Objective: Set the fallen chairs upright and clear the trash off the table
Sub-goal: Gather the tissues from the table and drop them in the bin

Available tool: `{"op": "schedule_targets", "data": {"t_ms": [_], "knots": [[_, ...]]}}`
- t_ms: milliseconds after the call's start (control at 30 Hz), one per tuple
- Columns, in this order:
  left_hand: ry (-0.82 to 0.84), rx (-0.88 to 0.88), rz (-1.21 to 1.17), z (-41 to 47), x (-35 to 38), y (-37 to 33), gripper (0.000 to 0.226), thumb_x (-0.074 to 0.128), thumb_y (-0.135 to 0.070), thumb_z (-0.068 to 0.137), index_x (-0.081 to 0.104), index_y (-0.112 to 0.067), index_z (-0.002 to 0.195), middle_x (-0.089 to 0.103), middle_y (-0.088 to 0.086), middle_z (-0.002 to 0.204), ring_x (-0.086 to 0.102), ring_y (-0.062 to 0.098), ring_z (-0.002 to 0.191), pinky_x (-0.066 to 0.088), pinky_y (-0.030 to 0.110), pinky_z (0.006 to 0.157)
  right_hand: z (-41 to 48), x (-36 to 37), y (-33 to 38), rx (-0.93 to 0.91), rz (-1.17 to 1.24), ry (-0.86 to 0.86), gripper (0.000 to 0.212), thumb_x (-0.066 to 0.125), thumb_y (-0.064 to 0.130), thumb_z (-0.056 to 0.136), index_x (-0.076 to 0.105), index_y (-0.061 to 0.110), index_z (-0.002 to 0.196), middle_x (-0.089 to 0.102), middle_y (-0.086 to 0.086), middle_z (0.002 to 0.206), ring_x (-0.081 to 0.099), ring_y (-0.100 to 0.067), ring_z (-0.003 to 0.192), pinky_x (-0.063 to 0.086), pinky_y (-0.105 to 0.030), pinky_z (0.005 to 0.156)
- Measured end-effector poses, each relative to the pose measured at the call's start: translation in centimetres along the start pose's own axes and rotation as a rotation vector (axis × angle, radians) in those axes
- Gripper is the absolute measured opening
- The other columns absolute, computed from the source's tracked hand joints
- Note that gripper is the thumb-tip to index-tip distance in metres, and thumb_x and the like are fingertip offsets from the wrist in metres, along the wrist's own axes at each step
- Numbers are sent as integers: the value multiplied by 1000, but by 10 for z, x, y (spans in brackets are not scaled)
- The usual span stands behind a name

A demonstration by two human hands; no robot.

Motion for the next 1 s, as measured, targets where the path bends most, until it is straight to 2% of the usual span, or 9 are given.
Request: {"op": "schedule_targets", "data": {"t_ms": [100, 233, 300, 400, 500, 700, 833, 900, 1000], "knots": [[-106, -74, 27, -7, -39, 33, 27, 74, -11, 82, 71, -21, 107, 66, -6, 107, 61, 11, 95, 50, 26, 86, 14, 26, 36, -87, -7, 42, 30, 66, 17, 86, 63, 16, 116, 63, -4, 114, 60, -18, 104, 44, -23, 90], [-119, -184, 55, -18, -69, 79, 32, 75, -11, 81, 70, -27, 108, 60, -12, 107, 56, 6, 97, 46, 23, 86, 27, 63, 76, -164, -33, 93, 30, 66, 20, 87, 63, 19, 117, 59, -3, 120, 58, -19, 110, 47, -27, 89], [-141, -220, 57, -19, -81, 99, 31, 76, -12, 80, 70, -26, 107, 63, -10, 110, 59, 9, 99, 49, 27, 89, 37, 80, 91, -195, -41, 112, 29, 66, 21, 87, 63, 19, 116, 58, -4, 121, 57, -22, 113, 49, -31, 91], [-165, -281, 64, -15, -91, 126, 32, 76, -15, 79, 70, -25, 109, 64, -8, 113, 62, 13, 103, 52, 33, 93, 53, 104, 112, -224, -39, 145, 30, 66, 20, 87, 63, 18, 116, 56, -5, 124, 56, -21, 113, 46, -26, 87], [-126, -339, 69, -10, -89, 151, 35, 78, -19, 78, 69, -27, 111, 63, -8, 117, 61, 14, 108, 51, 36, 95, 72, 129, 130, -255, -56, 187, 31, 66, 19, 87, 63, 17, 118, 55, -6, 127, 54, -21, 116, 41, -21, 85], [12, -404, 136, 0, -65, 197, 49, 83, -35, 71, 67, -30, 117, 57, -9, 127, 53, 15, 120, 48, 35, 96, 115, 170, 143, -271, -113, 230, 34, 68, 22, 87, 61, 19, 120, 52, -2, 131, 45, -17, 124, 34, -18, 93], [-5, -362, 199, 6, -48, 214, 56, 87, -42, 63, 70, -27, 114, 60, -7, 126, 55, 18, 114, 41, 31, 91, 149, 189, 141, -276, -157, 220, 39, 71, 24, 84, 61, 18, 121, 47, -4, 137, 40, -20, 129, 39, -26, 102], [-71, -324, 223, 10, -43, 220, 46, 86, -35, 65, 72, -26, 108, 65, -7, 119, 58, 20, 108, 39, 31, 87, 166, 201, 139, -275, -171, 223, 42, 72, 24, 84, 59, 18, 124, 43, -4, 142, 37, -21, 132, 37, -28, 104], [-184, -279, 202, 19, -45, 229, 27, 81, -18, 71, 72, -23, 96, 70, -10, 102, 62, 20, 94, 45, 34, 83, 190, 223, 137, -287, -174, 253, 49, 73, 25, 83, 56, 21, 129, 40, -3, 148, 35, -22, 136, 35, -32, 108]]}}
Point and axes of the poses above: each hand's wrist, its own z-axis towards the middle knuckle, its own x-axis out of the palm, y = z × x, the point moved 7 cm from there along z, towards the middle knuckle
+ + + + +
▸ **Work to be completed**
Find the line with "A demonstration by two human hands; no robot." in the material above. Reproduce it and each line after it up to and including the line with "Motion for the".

▸ **Finished task**
A demonstration by two human hands; no robot.

Motion for the next 1 s, as measured, targets where the path bends most, until it is straight to 2% of the usual span, or 9 are given.

There's nothing left to add to the answer.